My husband married me before I got sick. People frequently tell me how lucky I am to have him, how he's so good when he takes care of me etc.

They never tell him how lucky he is to have me, because - as well as being a chronically sick wheelchair user - I earn money too, run the house (including the cleaner and carers), plan all the meals and do the food shopping online, run the refurbishment of our home etc etc.

People see him as a saint or martyr and me as his burden. :(

ABEhrhardt said...

The probability of a lifetime where two able-bodied people marry, and nothing happens to either of them, is very low!

Does this mean that one of them, as Jenni said, will end up the martyr in the family, and the other the burden?

There is a reason for 'for better or worse.' Maybe they should change it to 'for better AND worse.'

I thought I'd be the healthier one when my husband had a heart attack at 50 and a quadruple bypass. I'd already been disabled for eight years by that point, and was homeschooling our three children because I could do that, what with all that education and being stuck at home, and they were bright kids.

It was scary. I put the kids in school to have some hours every day to be available for my husband.

But husband recovered, the kids came out of school the next year, and we proceeded from there. 50, 100 years ago I would have been a widow these next 18 years. Instead, we are doing as well as we can, have married off the eldest, and I have published my first book.

Does my husband have angelic qualities? Yup. Sometimes. Just like most people.

Am I a burden? Part of the time, but more in the things I can't do than in taking care of me. Yet.

Do I contribute to the household? I think so.


You are lucky to have those little girls in your life just learning what life is like. It is a blessing for them to grow up knowing disability and other stuff happens, and life goes on, and it's not a curse. They are lucky they get to learn it the easy way, with a lot of love.

I'm sure they are also wise beyond their years. In the nicest possible way - and in knowledge of some of the bad ways. I hope my children are, too - they don't remember me not disabled.

Unknown said...

Same with my son, hes always being told how 'amazing' he is because hes (forced to be) my carer, and I'm told I'm lucky and am seen as a burden on him despite it being me who's actually being burdened by our unfortunate situation.
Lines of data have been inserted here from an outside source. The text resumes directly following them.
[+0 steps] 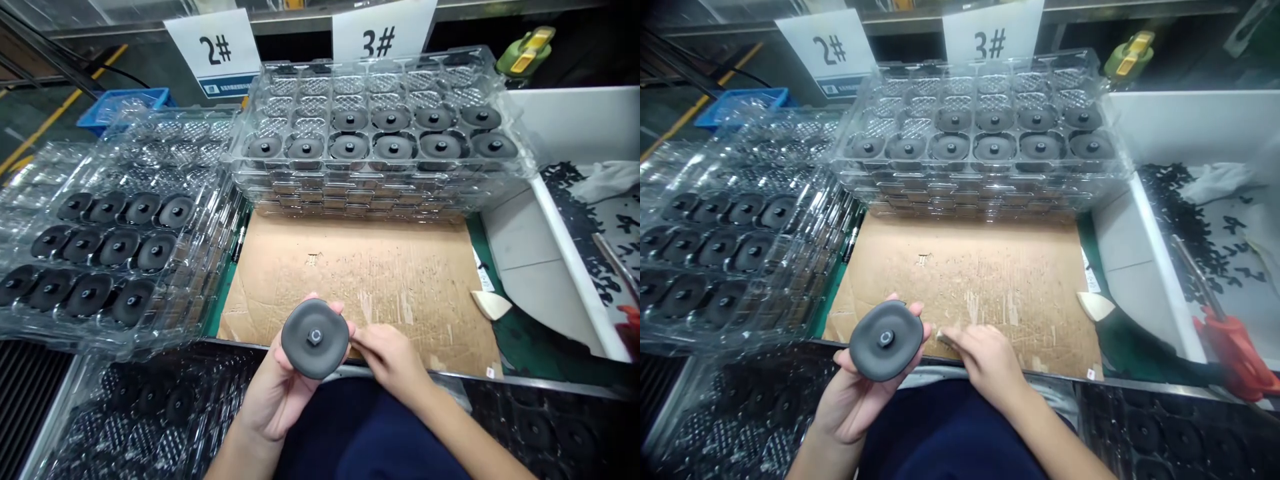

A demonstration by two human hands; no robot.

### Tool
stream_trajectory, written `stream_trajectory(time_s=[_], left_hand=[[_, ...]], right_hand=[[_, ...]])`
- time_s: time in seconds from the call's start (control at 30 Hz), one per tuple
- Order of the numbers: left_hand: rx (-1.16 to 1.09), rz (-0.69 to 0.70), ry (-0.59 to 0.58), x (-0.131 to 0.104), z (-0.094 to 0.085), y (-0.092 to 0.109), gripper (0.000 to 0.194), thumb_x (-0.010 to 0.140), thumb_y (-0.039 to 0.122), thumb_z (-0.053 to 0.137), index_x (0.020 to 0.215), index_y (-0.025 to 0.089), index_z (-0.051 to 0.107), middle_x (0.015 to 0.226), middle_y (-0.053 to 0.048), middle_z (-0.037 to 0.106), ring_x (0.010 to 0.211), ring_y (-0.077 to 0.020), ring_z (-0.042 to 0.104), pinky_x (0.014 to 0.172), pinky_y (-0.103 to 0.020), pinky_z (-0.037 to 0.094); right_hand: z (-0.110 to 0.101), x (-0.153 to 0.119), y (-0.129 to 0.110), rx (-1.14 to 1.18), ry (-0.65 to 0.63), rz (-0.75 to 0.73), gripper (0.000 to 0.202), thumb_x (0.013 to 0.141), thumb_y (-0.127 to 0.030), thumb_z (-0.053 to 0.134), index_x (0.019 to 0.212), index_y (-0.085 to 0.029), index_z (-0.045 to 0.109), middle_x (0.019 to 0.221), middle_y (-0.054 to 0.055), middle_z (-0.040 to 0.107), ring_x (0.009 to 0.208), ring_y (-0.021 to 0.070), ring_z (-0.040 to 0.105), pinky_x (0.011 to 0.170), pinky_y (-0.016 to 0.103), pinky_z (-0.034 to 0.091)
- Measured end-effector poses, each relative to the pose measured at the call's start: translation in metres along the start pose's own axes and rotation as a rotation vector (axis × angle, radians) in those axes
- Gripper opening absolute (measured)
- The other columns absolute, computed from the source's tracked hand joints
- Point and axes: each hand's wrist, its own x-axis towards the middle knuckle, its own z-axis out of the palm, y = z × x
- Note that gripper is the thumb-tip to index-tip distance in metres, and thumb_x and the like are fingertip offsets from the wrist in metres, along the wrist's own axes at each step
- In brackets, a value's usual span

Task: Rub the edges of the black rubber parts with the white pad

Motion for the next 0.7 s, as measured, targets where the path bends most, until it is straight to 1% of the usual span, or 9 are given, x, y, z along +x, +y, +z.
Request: stream_trajectory(time_s=[0.1,0.17,0.23,0.3,0.37,0.43,0.53,0.6,0.7], left_hand=[[0.012,-0.048,0.016,0.0,0.002,0.001,0.048,0.065,0.039,0.067,0.111,0.029,0.058,0.118,-0.001,0.062,0.108,-0.0236,0.056,0.093,-0.031,0.045],[0.027,-0.055,0.014,-0.001,0.003,-0.001,0.05,0.064,0.04,0.067,0.111,0.029,0.058,0.118,-0.001,0.062,0.106,-0.0239,0.057,0.093,-0.032,0.045],[0.049,-0.031,0.007,-0.001,0.003,-0.005,0.051,0.064,0.04,0.067,0.113,0.027,0.057,0.117,-0.002,0.062,0.105,-0.0239,0.058,0.092,-0.031,0.045],[0.058,-0.016,0.011,0.0,0.001,-0.012,0.052,0.065,0.038,0.067,0.114,0.025,0.056,0.115,-0.004,0.063,0.107,-0.0222,0.057,0.092,-0.029,0.044],[0.053,0.002,0.032,0.0,-0.002,-0.017,0.052,0.067,0.036,0.066,0.116,0.023,0.055,0.113,-0.004,0.064,0.109,-0.0197,0.055,0.092,-0.025,0.043],[0.049,0.024,0.066,0.001,-0.006,-0.02,0.051,0.069,0.034,0.065,0.118,0.024,0.054,0.112,-0.004,0.064,0.11,-0.0195,0.054,0.091,-0.025,0.044],[0.038,0.037,0.138,-0.001,-0.013,-0.016,0.05,0.07,0.038,0.063,0.117,0.023,0.054,0.116,-0.006,0.062,0.109,-0.0234,0.055,0.095,-0.031,0.042],[0.007,0.012,0.179,-0.003,-0.016,-0.012,0.051,0.07,0.041,0.062,0.116,0.023,0.055,0.121,-0.008,0.059,0.11,-0.0253,0.054,0.097,-0.033,0.04],[-0.029,-0.012,0.192,-0.003,-0.016,-0.008,0.051,0.068,0.04,0.064,0.115,0.023,0.055,0.121,-0.007,0.059,0.11,-0.0253,0.054,0.096,-0.032,0.042]], right_hand=[[-0.006,0.003,-0.004,-0.003,-0.015,0.007,0.027,0.086,-0.02,0.045,0.107,-0.026,0.062,0.086,0.002,0.067,0.076,0.016,0.061,0.068,0.03,0.048],[-0.024,0.009,-0.023,-0.005,0.061,0.032,0.029,0.088,-0.02,0.044,0.113,-0.027,0.057,0.098,0.002,0.065,0.082,0.0154,0.06,0.068,0.028,0.048],[-0.044,0.016,-0.052,-0.008,0.184,-0.02,0.033,0.088,-0.02,0.045,0.119,-0.028,0.051,0.106,0.003,0.062,0.084,0.0143,0.058,0.067,0.026,0.046],[-0.057,0.024,-0.079,-0.03,0.213,-0.258,0.036,0.088,-0.019,0.045,0.122,-0.03,0.048,0.098,0.001,0.064,0.079,0.0133,0.057,0.067,0.027,0.043],[-0.062,0.034,-0.093,-0.074,0.125,-0.494,0.033,0.089,-0.021,0.042,0.119,-0.03,0.052,0.082,0.0,0.065,0.072,0.0135,0.056,0.066,0.029,0.041],[-0.061,0.045,-0.086,-0.101,0.037,-0.495,0.031,0.089,-0.02,0.039,0.112,-0.029,0.058,0.076,0.0,0.063,0.07,0.0135,0.055,0.066,0.029,0.04],[-0.053,0.047,-0.049,-0.116,0.04,-0.199,0.031,0.087,-0.015,0.042,0.11,-0.027,0.06,0.089,0.001,0.064,0.08,0.0136,0.056,0.072,0.028,0.042],[-0.041,0.038,-0.022,-0.121,0.031,-0.087,0.032,0.086,-0.016,0.045,0.112,-0.029,0.058,0.09,0.001,0.064,0.08,0.0137,0.057,0.072,0.027,0.044],[-0.019,0.017,0.005,-0.115,-0.022,-0.059,0.031,0.086,-0.016,0.045,0.109,-0.028,0.06,0.077,0.001,0.063,0.072,0.014,0.057,0.067,0.028,0.045]])
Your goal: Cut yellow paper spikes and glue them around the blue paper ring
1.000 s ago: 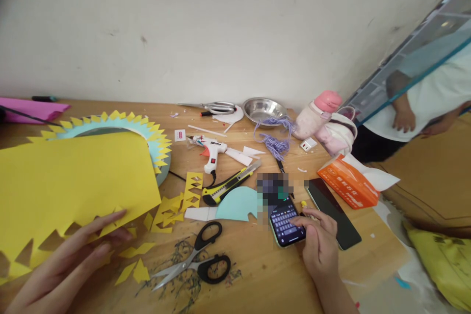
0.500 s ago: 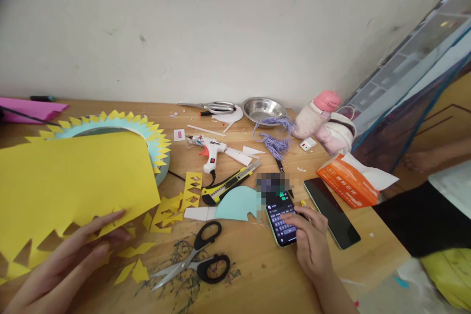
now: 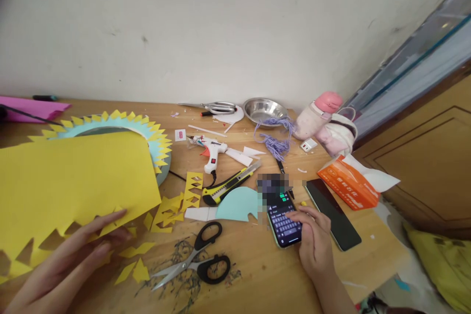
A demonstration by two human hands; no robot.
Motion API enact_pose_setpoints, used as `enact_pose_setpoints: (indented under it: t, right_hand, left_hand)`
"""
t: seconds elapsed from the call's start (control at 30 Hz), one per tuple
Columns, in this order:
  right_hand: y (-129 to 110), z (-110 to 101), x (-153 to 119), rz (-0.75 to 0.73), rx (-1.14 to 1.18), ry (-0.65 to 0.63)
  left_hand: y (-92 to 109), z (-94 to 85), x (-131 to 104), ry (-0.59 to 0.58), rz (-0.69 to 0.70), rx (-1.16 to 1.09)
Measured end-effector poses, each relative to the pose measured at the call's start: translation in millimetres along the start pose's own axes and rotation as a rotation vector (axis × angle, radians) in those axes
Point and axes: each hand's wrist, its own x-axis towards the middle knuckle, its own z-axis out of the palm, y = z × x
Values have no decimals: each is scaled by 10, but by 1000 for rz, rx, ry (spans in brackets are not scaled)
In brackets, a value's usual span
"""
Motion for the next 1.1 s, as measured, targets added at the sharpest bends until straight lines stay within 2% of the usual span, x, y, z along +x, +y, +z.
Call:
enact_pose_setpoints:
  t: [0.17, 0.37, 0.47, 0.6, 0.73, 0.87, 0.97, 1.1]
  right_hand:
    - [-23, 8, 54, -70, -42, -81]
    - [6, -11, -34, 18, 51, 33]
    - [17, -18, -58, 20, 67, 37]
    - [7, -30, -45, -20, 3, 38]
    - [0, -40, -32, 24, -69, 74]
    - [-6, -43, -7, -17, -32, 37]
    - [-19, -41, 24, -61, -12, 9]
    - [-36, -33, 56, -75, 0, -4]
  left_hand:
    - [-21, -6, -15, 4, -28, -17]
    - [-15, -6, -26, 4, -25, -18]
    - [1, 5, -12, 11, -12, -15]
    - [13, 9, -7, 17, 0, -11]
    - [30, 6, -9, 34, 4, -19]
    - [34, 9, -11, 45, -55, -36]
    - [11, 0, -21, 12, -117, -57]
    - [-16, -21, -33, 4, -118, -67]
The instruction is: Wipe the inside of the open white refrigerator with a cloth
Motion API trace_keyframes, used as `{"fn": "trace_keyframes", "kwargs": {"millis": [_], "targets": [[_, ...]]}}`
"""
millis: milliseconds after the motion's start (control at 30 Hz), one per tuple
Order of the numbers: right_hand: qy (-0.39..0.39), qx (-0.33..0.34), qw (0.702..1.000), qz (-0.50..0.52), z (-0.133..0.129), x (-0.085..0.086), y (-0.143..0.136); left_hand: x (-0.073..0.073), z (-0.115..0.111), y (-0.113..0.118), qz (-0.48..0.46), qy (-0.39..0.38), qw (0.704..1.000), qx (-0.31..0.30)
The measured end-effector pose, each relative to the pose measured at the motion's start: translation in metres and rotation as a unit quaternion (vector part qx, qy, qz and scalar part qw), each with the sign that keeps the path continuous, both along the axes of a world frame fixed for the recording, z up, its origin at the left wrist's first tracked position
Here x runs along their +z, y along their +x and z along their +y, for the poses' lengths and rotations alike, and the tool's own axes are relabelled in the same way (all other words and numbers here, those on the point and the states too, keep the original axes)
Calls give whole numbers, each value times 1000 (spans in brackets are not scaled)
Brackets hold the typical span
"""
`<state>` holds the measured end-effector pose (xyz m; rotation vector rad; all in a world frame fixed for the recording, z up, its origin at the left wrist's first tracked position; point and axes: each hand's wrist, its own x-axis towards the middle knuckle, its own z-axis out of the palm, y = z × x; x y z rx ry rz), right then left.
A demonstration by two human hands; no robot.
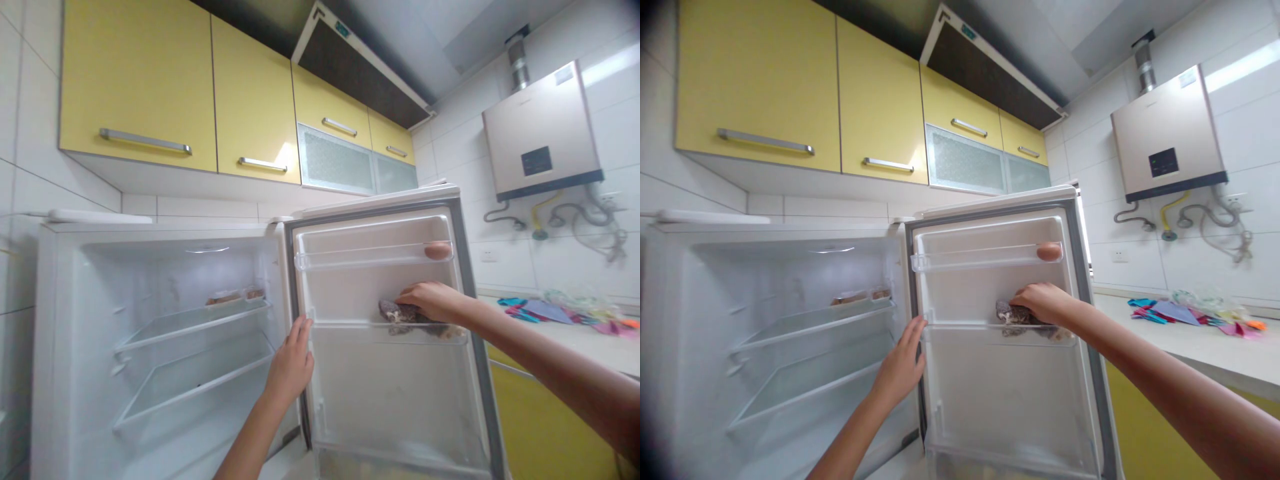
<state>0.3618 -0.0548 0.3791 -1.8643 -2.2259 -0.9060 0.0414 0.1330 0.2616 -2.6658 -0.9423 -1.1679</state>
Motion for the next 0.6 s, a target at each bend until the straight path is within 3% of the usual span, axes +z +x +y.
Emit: {"fn": "trace_keyframes", "kwargs": {"millis": [100,233,300,400,600], "targets": [[90,12,994,-64,-2,0,5,-2,1,1,-6,3,1000,-4],[234,50,964,-119,-7,-5,23,-6,3,2,-26,9,1000,-15],[267,64,954,-123,-7,-11,31,-7,3,3,-35,4,999,-17],[235,59,965,-98,1,-19,37,-9,3,4,-47,-9,999,-24],[61,34,998,5,32,-19,20,-7,1,6,-52,-33,997,-40]]}}
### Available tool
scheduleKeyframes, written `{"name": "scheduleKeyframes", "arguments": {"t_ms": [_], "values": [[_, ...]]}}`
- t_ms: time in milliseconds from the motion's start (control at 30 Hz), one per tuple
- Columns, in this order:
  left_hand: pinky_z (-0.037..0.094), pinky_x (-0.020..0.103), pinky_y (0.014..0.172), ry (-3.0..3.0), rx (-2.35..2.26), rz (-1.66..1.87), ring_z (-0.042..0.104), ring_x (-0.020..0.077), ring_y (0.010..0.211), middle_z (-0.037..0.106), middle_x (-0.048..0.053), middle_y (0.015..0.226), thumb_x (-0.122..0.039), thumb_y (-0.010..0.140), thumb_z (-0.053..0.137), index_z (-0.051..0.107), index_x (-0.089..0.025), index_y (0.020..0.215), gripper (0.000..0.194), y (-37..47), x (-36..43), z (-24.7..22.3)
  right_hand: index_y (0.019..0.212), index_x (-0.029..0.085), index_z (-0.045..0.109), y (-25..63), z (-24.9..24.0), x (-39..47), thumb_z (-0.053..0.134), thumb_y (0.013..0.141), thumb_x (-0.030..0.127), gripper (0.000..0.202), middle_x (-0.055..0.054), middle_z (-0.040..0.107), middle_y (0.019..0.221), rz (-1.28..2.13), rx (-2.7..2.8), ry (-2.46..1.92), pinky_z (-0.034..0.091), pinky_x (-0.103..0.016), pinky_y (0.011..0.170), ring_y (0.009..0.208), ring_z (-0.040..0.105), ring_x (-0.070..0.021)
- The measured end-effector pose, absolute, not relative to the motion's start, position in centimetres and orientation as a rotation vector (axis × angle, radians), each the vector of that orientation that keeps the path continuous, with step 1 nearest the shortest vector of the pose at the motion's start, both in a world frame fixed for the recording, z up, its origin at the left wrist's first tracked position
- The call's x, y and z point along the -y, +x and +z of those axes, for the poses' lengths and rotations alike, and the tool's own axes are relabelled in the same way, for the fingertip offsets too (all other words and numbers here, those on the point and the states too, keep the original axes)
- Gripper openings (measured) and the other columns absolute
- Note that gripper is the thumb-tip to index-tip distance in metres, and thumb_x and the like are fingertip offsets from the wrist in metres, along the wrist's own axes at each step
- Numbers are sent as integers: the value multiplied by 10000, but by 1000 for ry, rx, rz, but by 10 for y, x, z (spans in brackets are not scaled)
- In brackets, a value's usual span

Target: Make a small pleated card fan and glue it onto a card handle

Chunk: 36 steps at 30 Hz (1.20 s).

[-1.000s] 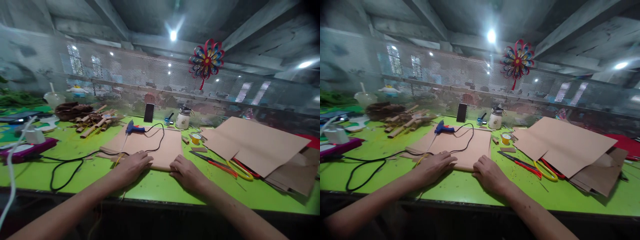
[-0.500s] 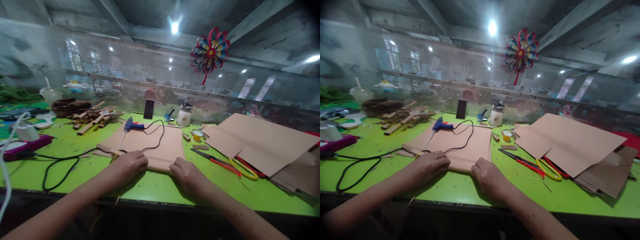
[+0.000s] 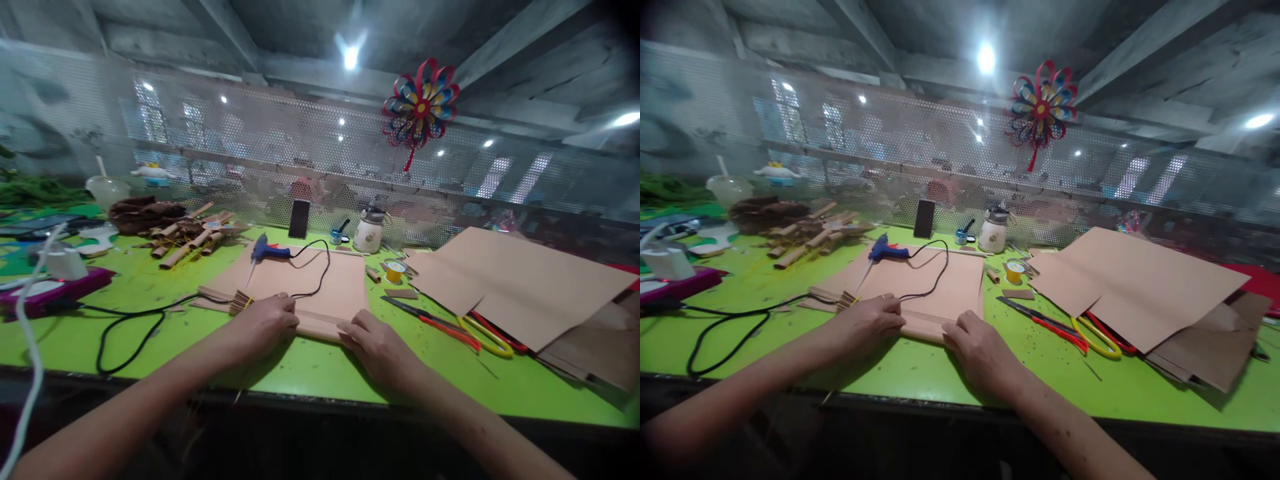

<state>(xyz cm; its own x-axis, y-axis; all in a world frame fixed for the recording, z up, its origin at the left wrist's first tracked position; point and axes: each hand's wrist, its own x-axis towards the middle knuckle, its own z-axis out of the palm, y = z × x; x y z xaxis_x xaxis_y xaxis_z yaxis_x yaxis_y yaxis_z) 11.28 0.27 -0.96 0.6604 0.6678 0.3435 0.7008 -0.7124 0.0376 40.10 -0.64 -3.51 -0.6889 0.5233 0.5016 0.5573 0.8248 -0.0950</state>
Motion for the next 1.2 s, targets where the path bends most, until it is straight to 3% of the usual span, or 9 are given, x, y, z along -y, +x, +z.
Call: {"name": "scheduleKeyframes", "arguments": {"t_ms": [167, 400, 667, 833, 1033, 1200], "values": [[361, 289, 623, -2770, 1177, -471, 543, 164, 707, 628, 54, 786, -153, 968, 607, 663, -172, 675, 298, 111, -7, -11, 967, 163, 709, 405, -37, 0, 517, 1051, 153, 210, -84, 607, 887, -32, 2484, -779, 448, -302, 672, 772, 555, -195], [390, 284, 630, -2751, 1195, -469, 535, 157, 680, 610, 58, 801, -220, 1024, 522, 664, -165, 722, 338, 114, -7, -9, 943, 158, 752, 406, -31, -11, 598, 1020, 155, 172, -79, 630, 895, 80, 2504, -793, 475, -290, 682, 803, 589, -192], [434, 295, 712, -2734, 1184, -614, 571, 194, 794, 625, 74, 933, -214, 1031, 504, 726, -184, 1010, 225, 116, -1, -19, 937, 144, 779, 408, -27, -13, 594, 1032, 206, 218, -68, 627, 889, 141, 2528, -838, 486, -274, 673, 780, 609, -179], [394, 289, 687, -2774, 1149, -673, 537, 192, 783, 604, 56, 839, -217, 1038, 500, 741, -183, 869, 296, 113, -6, -21, 995, 138, 757, 408, -30, -9, 555, 1045, 191, 215, -86, 632, 902, 94, 2514, -845, 492, -299, 701, 812, 601, -203], [370, 303, 676, -2779, 1196, -673, 529, 201, 785, 612, 62, 835, -224, 1035, 515, 740, -178, 833, 306, 115, -8, -23, 944, 128, 691, 402, -31, -2, 609, 1005, 152, 105, -108, 640, 904, -65, 2530, -779, 467, -347, 736, 869, 546, -246], [434, 294, 719, -2795, 1230, -697, 582, 198, 800, 630, 75, 895, -221, 1013, 538, 758, -177, 879, 262, 114, -8, -23, 891, 132, 664, 395, -29, -3, 553, 1019, 110, 172, -111, 632, 871, -205, 2590, -747, 429, -341, 669, 815, 526, -244]]}}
Whenever I try to fight back and explain to people that its not amazing or saintly for a grown ass son to help and care about the mother who birthed, raised and still supports him, people recoil and treat me like I'm bitter or unstable, and definitely 'ungrateful' which is the biggest sin for a disabled person apparently.

Belinda said...

I just loved "the breeze of angel's wings." :) I know the empty space that exists when someone precious leaves.

Unknown said...

Oh, yes!!! There is nothing worse than people making comments that suggest that able-bodied people who choose to be friends with/ married to/ committed to/ caring for/ parenting people with disabilities are somehow "special" or "saintly"... My son uses a wheelchair, and I have been on the receiving end of the "Oh, you're a special person!" and "I don't know how you do it.." DO WHAT, exactly??! Parent my kid??? Be a mom??? My awesomeness has NOTHING to do with my son (I'm awesome, just because :p ) and being his mom is a privilege, not a chore, not a hardship, because HE happens to be a terrific kid (most of the time). There are also times I could cheerfully swat him, because he's a typical teen and can be SO annoying! His disability does not make him more wonderful or less wonderful...His personality, his attitude and his character are what make him a great kid.